SUPPLIED INFORMATION
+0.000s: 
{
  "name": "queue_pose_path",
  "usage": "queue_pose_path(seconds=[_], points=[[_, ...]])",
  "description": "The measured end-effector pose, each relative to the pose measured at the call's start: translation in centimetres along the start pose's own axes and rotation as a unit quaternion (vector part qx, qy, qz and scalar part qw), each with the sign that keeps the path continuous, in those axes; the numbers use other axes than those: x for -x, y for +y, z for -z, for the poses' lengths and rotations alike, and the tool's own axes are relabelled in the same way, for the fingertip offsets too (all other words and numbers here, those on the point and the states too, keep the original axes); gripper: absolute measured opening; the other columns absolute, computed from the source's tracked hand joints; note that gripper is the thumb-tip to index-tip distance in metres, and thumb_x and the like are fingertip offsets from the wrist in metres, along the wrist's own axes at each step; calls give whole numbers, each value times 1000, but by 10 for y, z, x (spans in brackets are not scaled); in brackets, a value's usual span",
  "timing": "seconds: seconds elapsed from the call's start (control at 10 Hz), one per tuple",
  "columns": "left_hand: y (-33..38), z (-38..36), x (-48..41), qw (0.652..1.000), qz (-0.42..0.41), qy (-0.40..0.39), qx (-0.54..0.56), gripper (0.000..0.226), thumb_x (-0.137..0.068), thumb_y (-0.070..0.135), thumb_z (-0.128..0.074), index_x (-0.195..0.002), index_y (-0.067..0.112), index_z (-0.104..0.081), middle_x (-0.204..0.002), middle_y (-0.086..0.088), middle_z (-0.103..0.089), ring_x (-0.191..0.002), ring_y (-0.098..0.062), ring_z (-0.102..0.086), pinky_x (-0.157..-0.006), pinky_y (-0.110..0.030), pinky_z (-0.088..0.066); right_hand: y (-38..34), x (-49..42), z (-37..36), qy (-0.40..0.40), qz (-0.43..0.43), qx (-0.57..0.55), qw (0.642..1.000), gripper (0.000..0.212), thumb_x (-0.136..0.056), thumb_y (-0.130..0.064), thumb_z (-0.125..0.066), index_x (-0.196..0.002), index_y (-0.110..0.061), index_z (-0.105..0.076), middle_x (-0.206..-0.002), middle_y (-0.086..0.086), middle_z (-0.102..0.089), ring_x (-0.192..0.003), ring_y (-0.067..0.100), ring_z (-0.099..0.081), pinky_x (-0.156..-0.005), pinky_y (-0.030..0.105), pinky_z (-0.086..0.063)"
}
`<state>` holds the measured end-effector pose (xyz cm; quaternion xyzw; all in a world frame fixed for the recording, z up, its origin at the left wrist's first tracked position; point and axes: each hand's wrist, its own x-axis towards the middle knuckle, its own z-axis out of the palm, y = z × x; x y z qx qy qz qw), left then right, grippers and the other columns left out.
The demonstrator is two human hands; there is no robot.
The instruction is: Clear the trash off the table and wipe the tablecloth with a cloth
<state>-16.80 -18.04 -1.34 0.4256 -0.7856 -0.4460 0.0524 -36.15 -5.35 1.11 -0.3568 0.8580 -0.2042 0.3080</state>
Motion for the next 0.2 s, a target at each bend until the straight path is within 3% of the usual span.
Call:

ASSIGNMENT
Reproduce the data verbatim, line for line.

ANSWER SPACE
+0.000s: 
{
  "name": "queue_pose_path",
  "usage": "queue_pose_path(seconds=[_], points=[[_, ...]])",
  "description": "The measured end-effector pose, each relative to the pose measured at the call's start: translation in centimetres along the start pose's own axes and rotation as a unit quaternion (vector part qx, qy, qz and scalar part qw), each with the sign that keeps the path continuous, in those axes; the numbers use other axes than those: x for -x, y for +y, z for -z, for the poses' lengths and rotations alike, and the tool's own axes are relabelled in the same way, for the fingertip offsets too (all other words and numbers here, those on the point and the states too, keep the original axes); gripper: absolute measured opening; the other columns absolute, computed from the source's tracked hand joints; note that gripper is the thumb-tip to index-tip distance in metres, and thumb_x and the like are fingertip offsets from the wrist in metres, along the wrist's own axes at each step; calls give whole numbers, each value times 1000, but by 10 for y, z, x (spans in brackets are not scaled); in brackets, a value's usual span",
  "timing": "seconds: seconds elapsed from the call's start (control at 10 Hz), one per tuple",
  "columns": "left_hand: y (-33..38), z (-38..36), x (-48..41), qw (0.652..1.000), qz (-0.42..0.41), qy (-0.40..0.39), qx (-0.54..0.56), gripper (0.000..0.226), thumb_x (-0.137..0.068), thumb_y (-0.070..0.135), thumb_z (-0.128..0.074), index_x (-0.195..0.002), index_y (-0.067..0.112), index_z (-0.104..0.081), middle_x (-0.204..0.002), middle_y (-0.086..0.088), middle_z (-0.103..0.089), ring_x (-0.191..0.002), ring_y (-0.098..0.062), ring_z (-0.102..0.086), pinky_x (-0.157..-0.006), pinky_y (-0.110..0.030), pinky_z (-0.088..0.066); right_hand: y (-38..34), x (-49..42), z (-37..36), qy (-0.40..0.40), qz (-0.43..0.43), qx (-0.57..0.55), qw (0.642..1.000), gripper (0.000..0.212), thumb_x (-0.136..0.056), thumb_y (-0.130..0.064), thumb_z (-0.125..0.066), index_x (-0.196..0.002), index_y (-0.110..0.061), index_z (-0.105..0.076), middle_x (-0.206..-0.002), middle_y (-0.086..0.086), middle_z (-0.102..0.089), ring_x (-0.192..0.003), ring_y (-0.067..0.100), ring_z (-0.099..0.081), pinky_x (-0.156..-0.005), pinky_y (-0.030..0.105), pinky_z (-0.086..0.063)"
}
`<state>` holds the measured end-effector pose (xyz cm; quaternion xyzw; all in a world frame fixed for the recording, z up, its origin at the left wrist's first tracked position; point and axes: each hand's wrist, its own x-axis towards the middle knuckle, its own z-axis out of the palm, y = z × x; x y z qx qy qz qw), left then right, grippers and the other columns left out.
The demonstrator is two human hands; there is no robot.
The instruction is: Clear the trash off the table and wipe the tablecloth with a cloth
<state>-16.80 -18.04 -1.34 0.4256 -0.7856 -0.4460 0.0524 -36.15 -5.35 1.11 -0.3568 0.8580 -0.2042 0.3080</state>
Motion for the next 0.2 s, a target at each bend until the straight path is within 3% of the usual span.
Call:

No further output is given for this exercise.